#### [What this task involves]
Word for word, transcribe the records that follow.
Start of Data listing
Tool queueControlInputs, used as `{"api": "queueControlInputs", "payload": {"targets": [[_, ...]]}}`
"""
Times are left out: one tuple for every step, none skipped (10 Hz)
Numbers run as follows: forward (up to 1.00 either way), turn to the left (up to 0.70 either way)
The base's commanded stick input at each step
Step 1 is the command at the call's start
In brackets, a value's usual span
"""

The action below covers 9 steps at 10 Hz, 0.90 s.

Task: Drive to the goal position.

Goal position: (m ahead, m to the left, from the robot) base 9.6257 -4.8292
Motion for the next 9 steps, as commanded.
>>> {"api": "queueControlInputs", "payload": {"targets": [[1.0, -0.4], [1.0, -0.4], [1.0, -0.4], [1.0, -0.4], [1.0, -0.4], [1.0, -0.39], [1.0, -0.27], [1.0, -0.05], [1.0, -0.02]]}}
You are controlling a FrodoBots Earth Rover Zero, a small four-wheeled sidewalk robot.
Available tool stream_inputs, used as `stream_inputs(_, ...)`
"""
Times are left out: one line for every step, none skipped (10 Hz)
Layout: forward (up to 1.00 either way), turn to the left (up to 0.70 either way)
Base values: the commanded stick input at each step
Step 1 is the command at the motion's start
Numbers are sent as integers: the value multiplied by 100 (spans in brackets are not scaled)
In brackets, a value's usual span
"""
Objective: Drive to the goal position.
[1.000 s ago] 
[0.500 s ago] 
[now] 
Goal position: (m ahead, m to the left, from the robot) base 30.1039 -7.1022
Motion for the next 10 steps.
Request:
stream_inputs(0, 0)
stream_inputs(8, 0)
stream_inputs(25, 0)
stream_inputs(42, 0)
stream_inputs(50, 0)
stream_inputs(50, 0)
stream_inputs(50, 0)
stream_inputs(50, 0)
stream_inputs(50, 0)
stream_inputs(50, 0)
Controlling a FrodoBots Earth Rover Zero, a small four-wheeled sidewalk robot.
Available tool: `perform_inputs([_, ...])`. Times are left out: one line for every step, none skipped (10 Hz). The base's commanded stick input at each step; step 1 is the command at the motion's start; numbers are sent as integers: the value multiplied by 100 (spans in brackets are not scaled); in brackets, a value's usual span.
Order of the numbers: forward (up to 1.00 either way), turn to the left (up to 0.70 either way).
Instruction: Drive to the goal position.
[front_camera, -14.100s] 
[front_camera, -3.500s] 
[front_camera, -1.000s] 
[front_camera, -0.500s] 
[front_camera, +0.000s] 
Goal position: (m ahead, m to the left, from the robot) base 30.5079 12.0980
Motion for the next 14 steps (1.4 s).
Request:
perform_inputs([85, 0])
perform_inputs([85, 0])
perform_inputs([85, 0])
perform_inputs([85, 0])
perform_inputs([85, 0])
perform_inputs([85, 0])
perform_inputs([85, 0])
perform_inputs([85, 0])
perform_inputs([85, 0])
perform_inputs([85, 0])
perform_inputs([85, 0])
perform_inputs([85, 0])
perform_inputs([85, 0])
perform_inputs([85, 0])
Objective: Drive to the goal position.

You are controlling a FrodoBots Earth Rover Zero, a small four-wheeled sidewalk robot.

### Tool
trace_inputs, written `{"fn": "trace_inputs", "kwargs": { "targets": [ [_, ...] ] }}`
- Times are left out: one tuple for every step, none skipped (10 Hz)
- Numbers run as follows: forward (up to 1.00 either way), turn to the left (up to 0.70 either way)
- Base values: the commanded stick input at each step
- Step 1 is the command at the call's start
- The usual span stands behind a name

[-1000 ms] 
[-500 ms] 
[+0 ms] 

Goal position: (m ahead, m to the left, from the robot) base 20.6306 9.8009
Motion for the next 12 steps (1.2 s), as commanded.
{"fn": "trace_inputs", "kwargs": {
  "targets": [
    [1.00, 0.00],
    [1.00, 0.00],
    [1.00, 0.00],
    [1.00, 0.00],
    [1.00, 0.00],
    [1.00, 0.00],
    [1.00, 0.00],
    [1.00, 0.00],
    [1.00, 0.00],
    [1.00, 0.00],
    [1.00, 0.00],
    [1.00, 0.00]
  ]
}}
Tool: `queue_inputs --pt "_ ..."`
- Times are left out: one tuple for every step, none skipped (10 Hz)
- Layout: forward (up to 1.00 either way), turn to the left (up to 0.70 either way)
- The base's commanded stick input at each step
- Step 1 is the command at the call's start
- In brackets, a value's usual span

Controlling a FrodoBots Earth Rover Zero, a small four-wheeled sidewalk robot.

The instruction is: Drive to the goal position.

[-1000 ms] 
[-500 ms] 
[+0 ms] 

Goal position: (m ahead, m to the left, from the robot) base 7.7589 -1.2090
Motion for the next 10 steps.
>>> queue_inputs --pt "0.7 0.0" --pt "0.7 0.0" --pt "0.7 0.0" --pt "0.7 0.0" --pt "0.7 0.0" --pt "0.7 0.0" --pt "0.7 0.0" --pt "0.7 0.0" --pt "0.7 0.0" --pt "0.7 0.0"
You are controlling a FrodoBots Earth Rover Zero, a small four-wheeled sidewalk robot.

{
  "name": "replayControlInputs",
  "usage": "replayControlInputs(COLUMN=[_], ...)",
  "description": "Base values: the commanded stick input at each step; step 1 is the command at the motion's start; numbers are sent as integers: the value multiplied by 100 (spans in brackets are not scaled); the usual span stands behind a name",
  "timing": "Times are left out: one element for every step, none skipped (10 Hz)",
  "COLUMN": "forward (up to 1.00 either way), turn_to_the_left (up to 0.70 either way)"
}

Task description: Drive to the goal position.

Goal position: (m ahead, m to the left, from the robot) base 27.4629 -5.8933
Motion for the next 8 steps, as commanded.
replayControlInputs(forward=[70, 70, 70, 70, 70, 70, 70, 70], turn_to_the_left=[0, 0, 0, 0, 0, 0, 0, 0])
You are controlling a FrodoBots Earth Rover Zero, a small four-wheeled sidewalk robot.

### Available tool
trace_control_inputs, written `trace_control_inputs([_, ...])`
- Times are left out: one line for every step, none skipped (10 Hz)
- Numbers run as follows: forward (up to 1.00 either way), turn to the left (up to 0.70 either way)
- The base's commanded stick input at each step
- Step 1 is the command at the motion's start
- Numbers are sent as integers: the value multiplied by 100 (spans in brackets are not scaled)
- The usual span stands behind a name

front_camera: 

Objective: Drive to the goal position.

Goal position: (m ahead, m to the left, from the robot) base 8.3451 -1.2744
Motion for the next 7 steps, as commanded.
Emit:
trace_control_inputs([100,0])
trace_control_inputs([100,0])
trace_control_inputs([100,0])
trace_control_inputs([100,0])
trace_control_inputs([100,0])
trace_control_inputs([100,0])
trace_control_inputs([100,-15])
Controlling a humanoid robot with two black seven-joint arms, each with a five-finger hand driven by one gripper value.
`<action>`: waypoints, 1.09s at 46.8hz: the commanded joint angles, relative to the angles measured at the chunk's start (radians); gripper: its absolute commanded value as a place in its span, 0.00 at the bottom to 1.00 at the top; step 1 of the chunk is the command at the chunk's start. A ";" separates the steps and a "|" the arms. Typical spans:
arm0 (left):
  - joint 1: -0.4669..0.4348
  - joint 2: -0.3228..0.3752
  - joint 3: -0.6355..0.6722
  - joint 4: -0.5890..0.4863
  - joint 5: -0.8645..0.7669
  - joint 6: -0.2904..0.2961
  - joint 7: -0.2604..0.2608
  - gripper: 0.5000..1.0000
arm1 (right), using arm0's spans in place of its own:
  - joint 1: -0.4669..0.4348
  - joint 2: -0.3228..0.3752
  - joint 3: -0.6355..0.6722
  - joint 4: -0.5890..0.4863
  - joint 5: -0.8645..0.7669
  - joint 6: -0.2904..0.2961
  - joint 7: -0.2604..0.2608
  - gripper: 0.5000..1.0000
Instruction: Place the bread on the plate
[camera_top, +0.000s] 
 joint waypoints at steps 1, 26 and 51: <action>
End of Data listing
#### [Output of the exercise]
Tool queueControlInputs, used as `{"api": "queueControlInputs", "payload": {"targets": [[_, ...]]}}`
"""
Times are left out: one tuple for every step, none skipped (10 Hz)
Numbers run as follows: forward (up to 1.00 either way), turn to the left (up to 0.70 either way)
The base's commanded stick input at each step
Step 1 is the command at the call's start
In brackets, a value's usual span
"""

The action below covers 9 steps at 10 Hz, 0.90 s.

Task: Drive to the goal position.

Goal position: (m ahead, m to the left, from the robot) base 9.6257 -4.8292
Motion for the next 9 steps, as commanded.
>>> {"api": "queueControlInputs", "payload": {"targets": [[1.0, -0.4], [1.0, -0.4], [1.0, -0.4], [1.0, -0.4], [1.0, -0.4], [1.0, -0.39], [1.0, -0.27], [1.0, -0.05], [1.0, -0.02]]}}
You are controlling a FrodoBots Earth Rover Zero, a small four-wheeled sidewalk robot.
Available tool stream_inputs, used as `stream_inputs(_, ...)`
"""
Times are left out: one line for every step, none skipped (10 Hz)
Layout: forward (up to 1.00 either way), turn to the left (up to 0.70 either way)
Base values: the commanded stick input at each step
Step 1 is the command at the motion's start
Numbers are sent as integers: the value multiplied by 100 (spans in brackets are not scaled)
In brackets, a value's usual span
"""
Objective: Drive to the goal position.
[1.000 s ago] 
[0.500 s ago] 
[now] 
Goal position: (m ahead, m to the left, from the robot) base 30.1039 -7.1022
Motion for the next 10 steps.
Request:
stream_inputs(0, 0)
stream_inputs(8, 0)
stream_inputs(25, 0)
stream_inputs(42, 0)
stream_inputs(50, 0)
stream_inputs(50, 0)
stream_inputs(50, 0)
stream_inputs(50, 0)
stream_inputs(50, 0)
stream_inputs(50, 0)
Controlling a FrodoBots Earth Rover Zero, a small four-wheeled sidewalk robot.
Available tool: `perform_inputs([_, ...])`. Times are left out: one line for every step, none skipped (10 Hz). The base's commanded stick input at each step; step 1 is the command at the motion's start; numbers are sent as integers: the value multiplied by 100 (spans in brackets are not scaled); in brackets, a value's usual span.
Order of the numbers: forward (up to 1.00 either way), turn to the left (up to 0.70 either way).
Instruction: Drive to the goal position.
[front_camera, -14.100s] 
[front_camera, -3.500s] 
[front_camera, -1.000s] 
[front_camera, -0.500s] 
[front_camera, +0.000s] 
Goal position: (m ahead, m to the left, from the robot) base 30.5079 12.0980
Motion for the next 14 steps (1.4 s).
Request:
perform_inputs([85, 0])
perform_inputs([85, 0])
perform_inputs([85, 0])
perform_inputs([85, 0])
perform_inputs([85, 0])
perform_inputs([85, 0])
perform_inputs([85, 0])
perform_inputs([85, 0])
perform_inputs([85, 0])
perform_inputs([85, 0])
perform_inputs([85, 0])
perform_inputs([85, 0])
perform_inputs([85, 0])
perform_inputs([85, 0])
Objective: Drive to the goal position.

You are controlling a FrodoBots Earth Rover Zero, a small four-wheeled sidewalk robot.

### Tool
trace_inputs, written `{"fn": "trace_inputs", "kwargs": { "targets": [ [_, ...] ] }}`
- Times are left out: one tuple for every step, none skipped (10 Hz)
- Numbers run as follows: forward (up to 1.00 either way), turn to the left (up to 0.70 either way)
- Base values: the commanded stick input at each step
- Step 1 is the command at the call's start
- The usual span stands behind a name

[-1000 ms] 
[-500 ms] 
[+0 ms] 

Goal position: (m ahead, m to the left, from the robot) base 20.6306 9.8009
Motion for the next 12 steps (1.2 s), as commanded.
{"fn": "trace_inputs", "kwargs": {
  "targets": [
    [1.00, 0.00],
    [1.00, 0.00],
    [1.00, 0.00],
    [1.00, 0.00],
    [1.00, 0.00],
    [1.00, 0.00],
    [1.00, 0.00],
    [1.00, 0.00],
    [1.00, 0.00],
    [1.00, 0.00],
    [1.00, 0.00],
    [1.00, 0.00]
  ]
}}
Tool: `queue_inputs --pt "_ ..."`
- Times are left out: one tuple for every step, none skipped (10 Hz)
- Layout: forward (up to 1.00 either way), turn to the left (up to 0.70 either way)
- The base's commanded stick input at each step
- Step 1 is the command at the call's start
- In brackets, a value's usual span

Controlling a FrodoBots Earth Rover Zero, a small four-wheeled sidewalk robot.

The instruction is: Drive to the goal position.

[-1000 ms] 
[-500 ms] 
[+0 ms] 

Goal position: (m ahead, m to the left, from the robot) base 7.7589 -1.2090
Motion for the next 10 steps.
>>> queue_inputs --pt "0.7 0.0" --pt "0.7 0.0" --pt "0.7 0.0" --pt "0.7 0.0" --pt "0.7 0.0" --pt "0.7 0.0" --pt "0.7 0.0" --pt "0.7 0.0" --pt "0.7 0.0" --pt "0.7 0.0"
You are controlling a FrodoBots Earth Rover Zero, a small four-wheeled sidewalk robot.

{
  "name": "replayControlInputs",
  "usage": "replayControlInputs(COLUMN=[_], ...)",
  "description": "Base values: the commanded stick input at each step; step 1 is the command at the motion's start; numbers are sent as integers: the value multiplied by 100 (spans in brackets are not scaled); the usual span stands behind a name",
  "timing": "Times are left out: one element for every step, none skipped (10 Hz)",
  "COLUMN": "forward (up to 1.00 either way), turn_to_the_left (up to 0.70 either way)"
}

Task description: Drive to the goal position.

Goal position: (m ahead, m to the left, from the robot) base 27.4629 -5.8933
Motion for the next 8 steps, as commanded.
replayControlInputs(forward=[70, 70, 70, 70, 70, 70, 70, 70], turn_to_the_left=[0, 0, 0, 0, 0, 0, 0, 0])
You are controlling a FrodoBots Earth Rover Zero, a small four-wheeled sidewalk robot.

### Available tool
trace_control_inputs, written `trace_control_inputs([_, ...])`
- Times are left out: one line for every step, none skipped (10 Hz)
- Numbers run as follows: forward (up to 1.00 either way), turn to the left (up to 0.70 either way)
- The base's commanded stick input at each step
- Step 1 is the command at the motion's start
- Numbers are sent as integers: the value multiplied by 100 (spans in brackets are not scaled)
- The usual span stands behind a name

front_camera: 

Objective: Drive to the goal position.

Goal position: (m ahead, m to the left, from the robot) base 8.3451 -1.2744
Motion for the next 7 steps, as commanded.
Emit:
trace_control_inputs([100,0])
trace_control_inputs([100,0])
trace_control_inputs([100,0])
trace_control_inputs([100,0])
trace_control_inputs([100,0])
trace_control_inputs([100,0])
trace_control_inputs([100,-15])
Controlling a humanoid robot with two black seven-joint arms, each with a five-finger hand driven by one gripper value.
`<action>`: waypoints, 1.09s at 46.8hz: the commanded joint angles, relative to the angles measured at the chunk's start (radians); gripper: its absolute commanded value as a place in its span, 0.00 at the bottom to 1.00 at the top; step 1 of the chunk is the command at the chunk's start. A ";" separates the steps and a "|" the arms. Typical spans:
arm0 (left):
  - joint 1: -0.4669..0.4348
  - joint 2: -0.3228..0.3752
  - joint 3: -0.6355..0.6722
  - joint 4: -0.5890..0.4863
  - joint 5: -0.8645..0.7669
  - joint 6: -0.2904..0.2961
  - joint 7: -0.2604..0.2608
  - gripper: 0.5000..1.0000
arm1 (right), using arm0's spans in place of its own:
  - joint 1: -0.4669..0.4348
  - joint 2: -0.3228..0.3752
  - joint 3: -0.6355..0.6722
  - joint 4: -0.5890..0.4863
  - joint 5: -0.8645..0.7669
  - joint 6: -0.2904..0.2961
  - joint 7: -0.2604..0.2608
  - gripper: 0.5000..1.0000
Instruction: Place the bread on the plate
[camera_top, +0.000s] 
 joint waypoints at steps 1, 26 and 51: <action>

That makes the output complete.